Elles correspondent aux tumeurs mésenchymateuses le plus fréquemment observées au niveau du tractus digestif. Environ 1 000 nouveaux cas sont diagnostiqués par an en France. La moyenne d'âge au moment du diagnostic est d'environ 50 ans.
Ces tumeurs prédominent au niveau de l'estomac (de 60 à 70 % des cas), mais sont également observées dans le grêle (de 20 à 30 des cas) et plus rarement dans les autres segments du tractus digestif (< 10 % : côlon, rectum, anus, sophage).

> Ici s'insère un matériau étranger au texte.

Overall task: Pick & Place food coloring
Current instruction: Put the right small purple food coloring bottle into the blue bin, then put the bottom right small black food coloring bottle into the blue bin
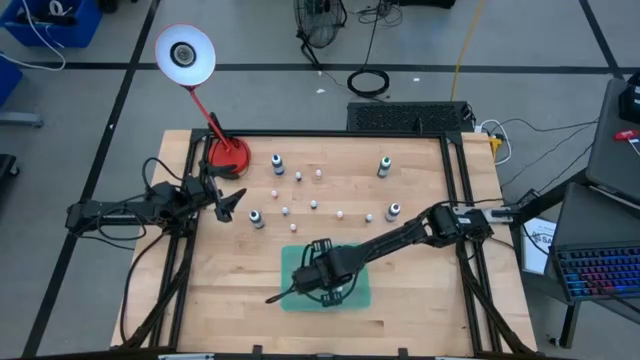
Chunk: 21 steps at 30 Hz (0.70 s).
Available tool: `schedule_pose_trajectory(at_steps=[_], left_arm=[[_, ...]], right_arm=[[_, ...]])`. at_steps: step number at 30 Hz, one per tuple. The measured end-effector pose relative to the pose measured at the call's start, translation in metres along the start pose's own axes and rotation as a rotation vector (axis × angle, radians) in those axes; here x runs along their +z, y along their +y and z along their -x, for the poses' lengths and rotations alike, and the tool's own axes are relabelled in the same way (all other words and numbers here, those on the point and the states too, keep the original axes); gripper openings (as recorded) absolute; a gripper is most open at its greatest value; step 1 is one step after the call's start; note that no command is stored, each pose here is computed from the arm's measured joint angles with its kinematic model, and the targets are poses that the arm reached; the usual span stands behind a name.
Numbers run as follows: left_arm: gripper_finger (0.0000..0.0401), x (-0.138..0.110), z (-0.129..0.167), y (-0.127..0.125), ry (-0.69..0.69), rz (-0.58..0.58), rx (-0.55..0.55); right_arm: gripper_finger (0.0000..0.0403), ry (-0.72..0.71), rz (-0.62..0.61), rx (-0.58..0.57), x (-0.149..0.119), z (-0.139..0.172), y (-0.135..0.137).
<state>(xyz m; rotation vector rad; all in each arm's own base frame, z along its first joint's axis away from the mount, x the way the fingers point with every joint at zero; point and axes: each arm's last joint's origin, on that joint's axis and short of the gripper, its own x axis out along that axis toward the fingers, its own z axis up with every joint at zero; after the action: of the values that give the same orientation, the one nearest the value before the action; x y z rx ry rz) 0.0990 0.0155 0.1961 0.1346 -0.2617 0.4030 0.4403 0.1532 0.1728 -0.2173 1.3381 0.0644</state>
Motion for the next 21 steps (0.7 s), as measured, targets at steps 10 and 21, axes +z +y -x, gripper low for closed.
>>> schedule_pose_trajectory(at_steps=[10,21], left_arm=[[0.0365,0.000,0.000,0.000,0.000,0.000,0.000],[0.0365,0.000,0.000,0.000,0.000,0.000,0.000]], right_arm=[[0.0172,-0.035,-0.004,0.003,0.003,0.000,0.000],[0.0163,-0.126,-0.045,-0.068,-0.004,0.066,-0.014]])
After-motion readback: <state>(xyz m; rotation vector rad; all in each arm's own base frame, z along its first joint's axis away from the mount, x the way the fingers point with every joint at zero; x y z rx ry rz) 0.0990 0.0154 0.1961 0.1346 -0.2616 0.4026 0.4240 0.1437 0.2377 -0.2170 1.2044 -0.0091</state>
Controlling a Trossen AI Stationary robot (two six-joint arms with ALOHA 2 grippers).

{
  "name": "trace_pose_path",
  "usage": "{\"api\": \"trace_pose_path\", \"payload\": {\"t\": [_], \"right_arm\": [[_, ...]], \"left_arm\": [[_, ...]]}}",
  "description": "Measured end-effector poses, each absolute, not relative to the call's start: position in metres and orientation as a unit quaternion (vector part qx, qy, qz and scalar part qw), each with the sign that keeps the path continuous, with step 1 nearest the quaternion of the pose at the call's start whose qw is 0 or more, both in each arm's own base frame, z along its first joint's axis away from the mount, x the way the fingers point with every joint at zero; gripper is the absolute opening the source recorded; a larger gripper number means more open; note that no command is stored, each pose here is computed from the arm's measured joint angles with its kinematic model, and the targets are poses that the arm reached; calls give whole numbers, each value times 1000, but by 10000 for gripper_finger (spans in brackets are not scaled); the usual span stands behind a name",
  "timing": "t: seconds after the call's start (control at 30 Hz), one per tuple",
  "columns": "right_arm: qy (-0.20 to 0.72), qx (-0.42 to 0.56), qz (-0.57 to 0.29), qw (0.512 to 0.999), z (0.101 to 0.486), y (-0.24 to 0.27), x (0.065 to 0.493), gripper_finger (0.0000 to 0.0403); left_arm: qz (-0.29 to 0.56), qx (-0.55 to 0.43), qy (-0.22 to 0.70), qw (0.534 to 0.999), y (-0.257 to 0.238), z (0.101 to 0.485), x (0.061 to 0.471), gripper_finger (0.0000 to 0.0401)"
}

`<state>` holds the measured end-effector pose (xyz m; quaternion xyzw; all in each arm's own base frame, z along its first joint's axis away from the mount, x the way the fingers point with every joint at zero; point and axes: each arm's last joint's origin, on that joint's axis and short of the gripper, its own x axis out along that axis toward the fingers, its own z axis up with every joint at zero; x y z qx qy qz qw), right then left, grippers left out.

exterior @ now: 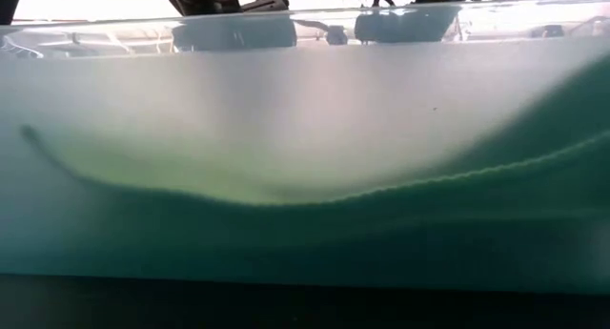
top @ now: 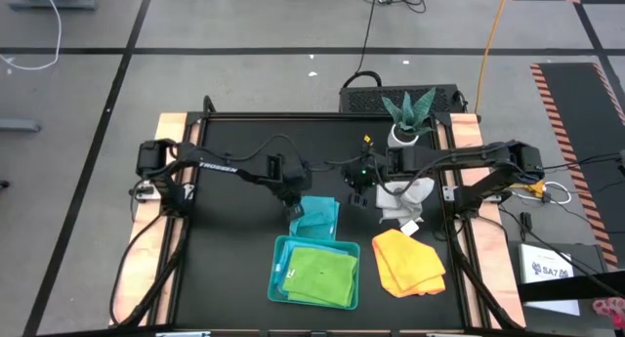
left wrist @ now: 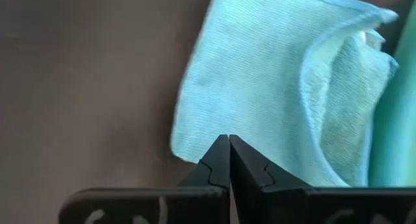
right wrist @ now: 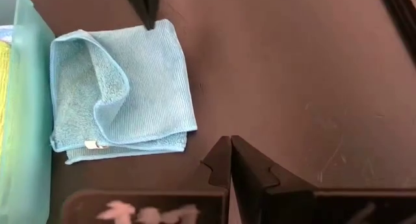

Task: Fold microfiber towels
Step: Fold the blue microfiber cloth

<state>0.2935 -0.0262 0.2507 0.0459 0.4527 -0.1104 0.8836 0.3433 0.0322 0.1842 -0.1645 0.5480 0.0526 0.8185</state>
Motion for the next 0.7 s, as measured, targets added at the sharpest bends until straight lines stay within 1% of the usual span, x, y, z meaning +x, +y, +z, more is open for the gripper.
{"api": "trace_pose_path", "payload": {"t": [0.3,0.33,0.53,0.7], "right_arm": [[442,46,-114,889,252,-28,295,0],[442,44,-121,888,252,-29,295,0],[446,39,-143,883,252,-34,292,0],[440,45,-152,884,259,-38,286,0]], "left_arm": [[59,-159,562,810,44,162,350,3],[58,-158,570,804,44,156,350,2],[62,-168,565,805,49,137,361,3],[99,-164,560,806,61,127,363,4]]}}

Histologiquement, les tumeurs stromales sont constituées soit de cellules fusiformes souvent organisées en faisceaux anarchiques, soit de cellules rondes d'aspect épithélioïde (tumeurs anciennement dénommées léiomyoblastomes). Certaines tumeurs, comme dans la présente observation, sont polymorphes, comportant les deux contingents cellulaires.
CD34
L'immunohistochimie permet de confirmer le diagnostic : les tumeurs stromales expriment dans 60 à 70 % des cas le CD34 (marqueur des cellules souches myéloïdes, également exprimé par les cellules endothéliales et certains fibroblastes), et dans 90 à 100 % des cas le CD117 (c-kit). Une positivité pour l'actine du muscle lisse est notée dans 30 % des cas.
Environ de 20 à 30 % des tumeurs stromales sont malignes (grêle > estomac). Les tumeurs agressives s'accompagnent au cours de leur évolution de métastases hépatiques ou d'une extension péritonéale.
En dehors d'une invasion des organes adjacents ou de la présence de métastases au moment du diagnostic, il n'existe aucun critère formel de malignité de ces tumeurs dont l'évolution est difficile à prévoir.
Le pronostic dépend de leur localisation (meilleur pronostic pour les tumeurs gastriques que pour les localisations iléales ou coliques), de leur taille (moins bon pronostic si taille > 5 cm), de la présence de remaniements nécrotiques, et du nombre de mitoses (péjoratif si > 5 mitoses pour 50 champs).
Le traitement des tumeurs stromales est surtout chirurgical (exérèse complète), la chimiothérapie et la radiothérapie étant inefficaces.
Les tumeurs stromales agressives, avec métastases, seraient une indication au traitement par le STI 571 (Glivec®) qui est un inhibiteur sélectif des tyrosines kinases.
Glossaire :
- c-kit (CD117) : récepteur transmenbranaire tyrosine kinase impliqué dans l'hématopoïèse, la mélanogenèse et la spermatogenèse. Il est codé par le gène kit (4q11q22).
- Cellule de Cajal : cellule mésenchymateuse, exprimant le CD117, localisée dans la musculeuse du tube digestif ayant des fonctions de cellule pacemaker.